Histone H1 and the origin of protamines.

We present evidence that chordate protamines have evolved from histone H1. During the final stages of spermatogenesis, the compaction of DNA in many organisms is accomplished by the replacement of histones with a class of arginine-rich proteins called protamines. In other organisms, however, condensation of sperm DNA can occur with comparable efficiency in the presence of somatic-type histones or, alternatively, an intermediate class of proteins called protamine-like proteins.
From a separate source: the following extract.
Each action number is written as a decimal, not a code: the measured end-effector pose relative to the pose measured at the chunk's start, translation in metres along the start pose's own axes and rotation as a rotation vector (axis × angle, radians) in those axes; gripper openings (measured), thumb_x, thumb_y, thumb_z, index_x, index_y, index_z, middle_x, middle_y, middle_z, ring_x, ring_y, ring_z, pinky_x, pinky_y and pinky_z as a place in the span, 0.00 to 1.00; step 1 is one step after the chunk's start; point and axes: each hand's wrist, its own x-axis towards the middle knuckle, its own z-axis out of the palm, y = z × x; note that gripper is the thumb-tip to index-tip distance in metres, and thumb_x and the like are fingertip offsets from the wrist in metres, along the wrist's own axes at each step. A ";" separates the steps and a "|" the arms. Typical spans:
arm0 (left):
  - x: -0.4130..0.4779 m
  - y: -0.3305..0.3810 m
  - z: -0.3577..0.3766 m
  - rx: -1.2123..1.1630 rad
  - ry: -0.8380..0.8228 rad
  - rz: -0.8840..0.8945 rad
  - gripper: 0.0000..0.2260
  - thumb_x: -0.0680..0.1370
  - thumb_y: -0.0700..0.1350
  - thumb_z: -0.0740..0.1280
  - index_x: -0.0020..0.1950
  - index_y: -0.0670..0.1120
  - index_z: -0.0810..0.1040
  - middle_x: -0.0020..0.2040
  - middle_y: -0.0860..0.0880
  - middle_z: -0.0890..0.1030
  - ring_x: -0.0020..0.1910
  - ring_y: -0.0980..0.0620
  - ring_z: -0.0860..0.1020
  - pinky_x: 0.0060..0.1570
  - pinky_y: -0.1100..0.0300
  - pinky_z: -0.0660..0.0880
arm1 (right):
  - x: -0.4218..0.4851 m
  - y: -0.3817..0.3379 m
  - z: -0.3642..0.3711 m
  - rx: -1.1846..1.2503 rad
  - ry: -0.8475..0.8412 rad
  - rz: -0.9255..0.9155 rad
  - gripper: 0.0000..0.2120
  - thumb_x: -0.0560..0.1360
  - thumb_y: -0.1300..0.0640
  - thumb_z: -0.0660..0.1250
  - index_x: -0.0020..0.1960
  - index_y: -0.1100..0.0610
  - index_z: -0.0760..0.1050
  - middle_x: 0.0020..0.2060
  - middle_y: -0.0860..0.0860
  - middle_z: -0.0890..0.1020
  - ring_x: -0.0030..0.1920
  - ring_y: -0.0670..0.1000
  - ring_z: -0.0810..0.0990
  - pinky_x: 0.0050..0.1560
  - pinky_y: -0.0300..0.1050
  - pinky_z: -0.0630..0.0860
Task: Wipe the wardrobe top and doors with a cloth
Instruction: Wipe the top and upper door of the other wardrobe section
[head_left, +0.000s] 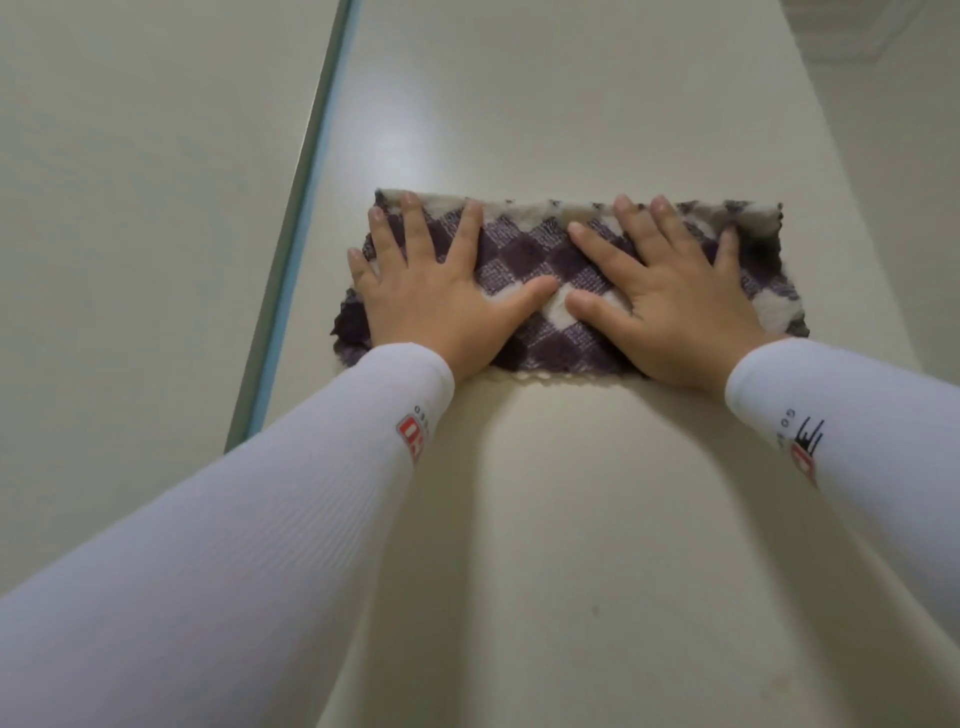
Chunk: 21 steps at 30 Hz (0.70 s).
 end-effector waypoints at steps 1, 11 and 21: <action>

The idea that the highly specialized sperm chromosomal proteins (protamines) and somatic chromosomal proteins (histones) could be related dates back almost to the discovery of these proteins. Although this notion has frequently been revisited since that time, there has been a complete lack of supporting experimental evidence. Here we show that the emergence of protamines in chordates occurred very quickly, as a result of the conversion of a lysine-rich histone H1 to an arginine-rich protamine. We have characterized the sperm nuclear basic proteins of the tunicate Styela montereyensis, which we show consists of both a protamine and a sperm-specific histone H1 with a protamine tail. Comparison of the genes encoding these proteins to that of a sister protochordate, Ciona intestinalis, has indicated this rapid and dramatic change is most likely the result of frameshift mutations in the tail of the sperm-specific histone H1. By establishing an evolutionary link between the chromatin-condensing histone H1s of somatic tissues and the chromatin-condensing proteins of the sperm, these results provide unequivocal support to the notion that vertebrate protamines evolved from histones.[1]


  1. Histone H1 and the origin of protamines. Lewis, J.D., Saperas, N., Song, Y., Zamora, M.J., Chiva, M., Ausió, J. Proc. Natl. Acad. Sci. U.S.A. (2004) [Pubmed]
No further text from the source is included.